I'm thinking of this for a couple of reasons. One is that Les amoureux du francais, La Presse's handy language blog, discusses manquer today. (If you feel your French isn't quite up to snuff, as I do, I recommend subscribing to the RSS feed; it's quite comforting to read all the questions from pur laine Quebecois who are just as stymied as I am by some of the stranger quirks of the language.)
The other reason is that, while I'm having an exciting time here in London, I am of course missing many things: family, friends, home. But when I say "I miss home," it doesn't quite do justice to the feelings I'm having. It makes me think of some Jane Austen character staring out the window wistfully..

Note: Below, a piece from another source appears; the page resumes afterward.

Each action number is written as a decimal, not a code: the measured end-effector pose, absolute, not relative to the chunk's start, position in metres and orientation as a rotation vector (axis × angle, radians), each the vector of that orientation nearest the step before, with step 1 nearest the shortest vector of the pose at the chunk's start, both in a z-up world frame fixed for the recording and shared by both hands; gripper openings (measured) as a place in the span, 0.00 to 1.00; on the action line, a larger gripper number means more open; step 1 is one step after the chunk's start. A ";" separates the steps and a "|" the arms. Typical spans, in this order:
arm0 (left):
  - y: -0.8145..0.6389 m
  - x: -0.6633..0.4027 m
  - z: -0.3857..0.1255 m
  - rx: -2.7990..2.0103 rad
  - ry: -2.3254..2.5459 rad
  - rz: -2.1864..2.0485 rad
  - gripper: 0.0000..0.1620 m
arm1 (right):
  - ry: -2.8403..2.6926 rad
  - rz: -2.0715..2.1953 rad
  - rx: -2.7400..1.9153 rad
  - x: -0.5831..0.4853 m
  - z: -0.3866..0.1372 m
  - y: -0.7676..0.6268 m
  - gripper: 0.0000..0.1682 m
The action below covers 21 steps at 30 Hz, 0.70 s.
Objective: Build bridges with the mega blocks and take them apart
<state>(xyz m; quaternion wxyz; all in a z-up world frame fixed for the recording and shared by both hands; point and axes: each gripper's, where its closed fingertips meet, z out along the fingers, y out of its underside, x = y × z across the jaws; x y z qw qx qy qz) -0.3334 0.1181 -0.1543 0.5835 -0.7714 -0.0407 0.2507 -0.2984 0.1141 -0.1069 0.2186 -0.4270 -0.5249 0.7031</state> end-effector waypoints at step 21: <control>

I kind of prefer the French construction: Canada me manque. It's like that: home is missing from me... It's not that I'm actively missing certain people and places all the time; it's just that those people and places are missing from me and my everyday life. I've been altered by my displacement and it's left me feeling like a chair missing the foot on one of my legs. I'm slightly off balance, rocking back and forth just a bit, looking for a matchbook to slide underneath...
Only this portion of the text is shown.